EXERCISE.
Set down exactly the lines that run from the line with "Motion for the" to the end of the data, and nothing else.
DATASET CONTENT START
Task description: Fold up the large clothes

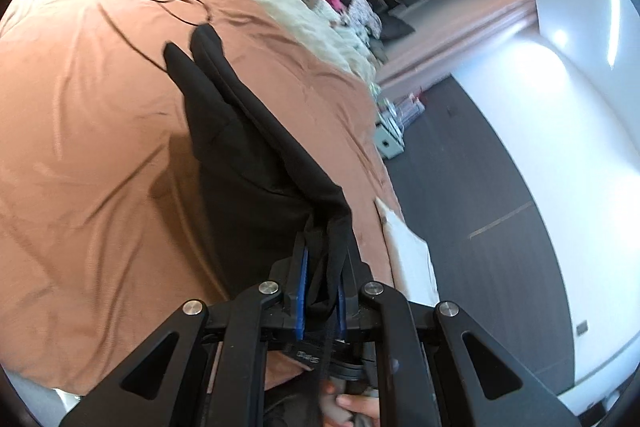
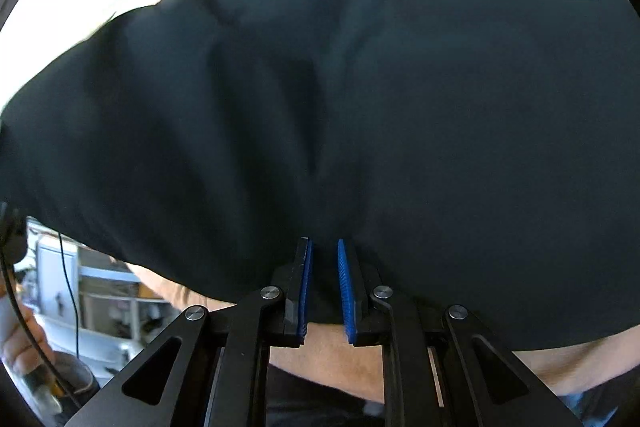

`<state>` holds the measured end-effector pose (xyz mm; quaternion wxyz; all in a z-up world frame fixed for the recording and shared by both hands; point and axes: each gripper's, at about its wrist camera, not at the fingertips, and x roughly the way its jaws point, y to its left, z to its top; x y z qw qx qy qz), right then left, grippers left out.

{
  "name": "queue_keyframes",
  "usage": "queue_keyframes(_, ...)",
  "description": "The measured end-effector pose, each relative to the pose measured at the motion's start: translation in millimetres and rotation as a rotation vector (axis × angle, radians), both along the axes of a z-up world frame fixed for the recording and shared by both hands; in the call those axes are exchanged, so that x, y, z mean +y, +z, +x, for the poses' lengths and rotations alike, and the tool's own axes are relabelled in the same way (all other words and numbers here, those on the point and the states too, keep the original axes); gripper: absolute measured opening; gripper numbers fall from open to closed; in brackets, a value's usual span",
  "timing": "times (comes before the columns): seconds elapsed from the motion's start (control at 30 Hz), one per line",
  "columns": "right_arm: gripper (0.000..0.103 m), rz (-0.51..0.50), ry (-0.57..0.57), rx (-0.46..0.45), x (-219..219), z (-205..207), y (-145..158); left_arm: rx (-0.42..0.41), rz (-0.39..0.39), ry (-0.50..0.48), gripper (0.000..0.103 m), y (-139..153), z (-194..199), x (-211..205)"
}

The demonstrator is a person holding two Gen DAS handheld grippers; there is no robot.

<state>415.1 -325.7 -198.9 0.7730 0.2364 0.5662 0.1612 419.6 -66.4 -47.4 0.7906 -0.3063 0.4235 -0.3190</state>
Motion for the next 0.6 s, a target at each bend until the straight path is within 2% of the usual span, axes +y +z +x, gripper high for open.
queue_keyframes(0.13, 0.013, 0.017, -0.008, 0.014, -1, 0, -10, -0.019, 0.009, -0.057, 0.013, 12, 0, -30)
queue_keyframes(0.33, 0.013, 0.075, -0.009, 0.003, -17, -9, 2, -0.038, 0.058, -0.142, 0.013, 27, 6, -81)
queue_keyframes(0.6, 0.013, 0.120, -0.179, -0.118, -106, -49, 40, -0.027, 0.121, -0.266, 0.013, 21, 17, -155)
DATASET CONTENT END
FINISHED TASK.
Motion for the next 0.6 s, a target at each bend until the straight path is within 2% of the usual span, axes +y +z +x, gripper high for open.
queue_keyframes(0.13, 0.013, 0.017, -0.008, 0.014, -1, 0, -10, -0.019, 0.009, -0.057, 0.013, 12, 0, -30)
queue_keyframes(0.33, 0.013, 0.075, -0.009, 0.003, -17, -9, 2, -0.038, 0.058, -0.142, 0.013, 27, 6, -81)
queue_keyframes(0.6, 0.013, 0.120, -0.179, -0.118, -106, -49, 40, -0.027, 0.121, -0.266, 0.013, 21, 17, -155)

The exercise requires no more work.